• _Exercise_
Below are the records. Gather each line that holds "Mark".
─── Available records
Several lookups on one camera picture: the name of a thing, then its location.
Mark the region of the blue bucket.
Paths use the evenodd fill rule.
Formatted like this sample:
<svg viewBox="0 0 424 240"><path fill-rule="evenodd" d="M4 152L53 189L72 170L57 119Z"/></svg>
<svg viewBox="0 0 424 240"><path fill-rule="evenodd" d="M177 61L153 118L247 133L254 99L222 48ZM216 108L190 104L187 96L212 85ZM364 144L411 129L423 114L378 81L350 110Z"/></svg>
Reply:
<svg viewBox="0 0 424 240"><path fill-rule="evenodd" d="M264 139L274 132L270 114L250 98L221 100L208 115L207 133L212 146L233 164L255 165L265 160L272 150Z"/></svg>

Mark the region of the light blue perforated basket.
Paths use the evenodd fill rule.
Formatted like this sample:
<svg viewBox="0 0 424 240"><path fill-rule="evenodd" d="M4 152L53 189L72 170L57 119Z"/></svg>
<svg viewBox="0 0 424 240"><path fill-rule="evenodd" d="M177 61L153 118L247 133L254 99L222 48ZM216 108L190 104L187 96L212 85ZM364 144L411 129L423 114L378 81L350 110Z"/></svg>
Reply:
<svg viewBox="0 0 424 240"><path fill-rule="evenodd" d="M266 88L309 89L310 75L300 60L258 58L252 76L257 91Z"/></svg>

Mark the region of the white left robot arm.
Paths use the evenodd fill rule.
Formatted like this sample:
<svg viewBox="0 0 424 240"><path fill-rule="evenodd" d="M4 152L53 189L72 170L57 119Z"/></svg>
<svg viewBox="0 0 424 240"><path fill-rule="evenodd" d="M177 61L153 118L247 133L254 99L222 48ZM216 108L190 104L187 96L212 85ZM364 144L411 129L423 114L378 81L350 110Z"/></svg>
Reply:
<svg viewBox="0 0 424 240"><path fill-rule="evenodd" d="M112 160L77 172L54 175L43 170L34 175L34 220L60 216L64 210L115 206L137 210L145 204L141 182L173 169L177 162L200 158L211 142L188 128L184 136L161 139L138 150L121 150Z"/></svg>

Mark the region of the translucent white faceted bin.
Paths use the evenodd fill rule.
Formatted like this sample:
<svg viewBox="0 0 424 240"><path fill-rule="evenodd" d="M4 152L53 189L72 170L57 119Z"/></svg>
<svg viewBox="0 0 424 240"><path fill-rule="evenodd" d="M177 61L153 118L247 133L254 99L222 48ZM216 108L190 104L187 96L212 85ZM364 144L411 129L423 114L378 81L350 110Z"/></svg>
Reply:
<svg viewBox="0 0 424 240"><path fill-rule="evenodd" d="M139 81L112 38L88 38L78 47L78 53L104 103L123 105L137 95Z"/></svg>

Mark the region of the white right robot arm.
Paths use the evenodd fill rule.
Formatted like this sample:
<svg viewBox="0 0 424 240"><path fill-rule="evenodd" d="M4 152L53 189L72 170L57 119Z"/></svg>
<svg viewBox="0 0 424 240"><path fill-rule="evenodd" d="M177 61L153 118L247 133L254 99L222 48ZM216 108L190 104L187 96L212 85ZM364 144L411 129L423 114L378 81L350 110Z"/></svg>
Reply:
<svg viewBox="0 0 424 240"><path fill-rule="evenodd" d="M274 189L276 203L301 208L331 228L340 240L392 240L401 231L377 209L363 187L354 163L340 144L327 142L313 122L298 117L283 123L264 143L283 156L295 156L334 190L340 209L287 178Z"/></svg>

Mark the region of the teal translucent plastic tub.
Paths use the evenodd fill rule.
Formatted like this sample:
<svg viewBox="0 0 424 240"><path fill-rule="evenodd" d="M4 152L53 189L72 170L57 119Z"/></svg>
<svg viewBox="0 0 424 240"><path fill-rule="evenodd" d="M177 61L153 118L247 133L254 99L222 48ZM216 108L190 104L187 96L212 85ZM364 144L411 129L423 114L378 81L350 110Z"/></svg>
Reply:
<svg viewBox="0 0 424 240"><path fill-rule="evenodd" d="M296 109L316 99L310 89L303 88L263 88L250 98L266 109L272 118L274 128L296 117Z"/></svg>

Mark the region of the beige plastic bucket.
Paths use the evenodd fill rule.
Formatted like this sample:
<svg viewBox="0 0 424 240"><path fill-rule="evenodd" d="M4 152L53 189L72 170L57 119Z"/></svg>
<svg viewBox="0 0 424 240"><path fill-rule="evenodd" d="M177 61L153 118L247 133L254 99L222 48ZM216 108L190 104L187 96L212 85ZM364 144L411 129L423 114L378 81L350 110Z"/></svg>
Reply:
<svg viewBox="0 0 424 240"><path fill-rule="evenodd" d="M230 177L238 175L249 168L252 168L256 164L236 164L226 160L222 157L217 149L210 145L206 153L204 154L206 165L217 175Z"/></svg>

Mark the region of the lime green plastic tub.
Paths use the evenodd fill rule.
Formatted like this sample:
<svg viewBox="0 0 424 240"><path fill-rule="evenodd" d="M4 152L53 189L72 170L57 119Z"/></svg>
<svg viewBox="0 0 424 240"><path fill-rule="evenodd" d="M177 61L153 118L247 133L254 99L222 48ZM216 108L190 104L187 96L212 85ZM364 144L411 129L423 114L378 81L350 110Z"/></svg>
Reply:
──────
• _The completed task_
Mark the region of the blue bucket.
Mark the region of the light blue perforated basket.
Mark the region of the white left robot arm.
Mark the region of the translucent white faceted bin.
Mark the region of the white right robot arm.
Mark the region of the teal translucent plastic tub.
Mark the region of the beige plastic bucket.
Mark the region of the lime green plastic tub.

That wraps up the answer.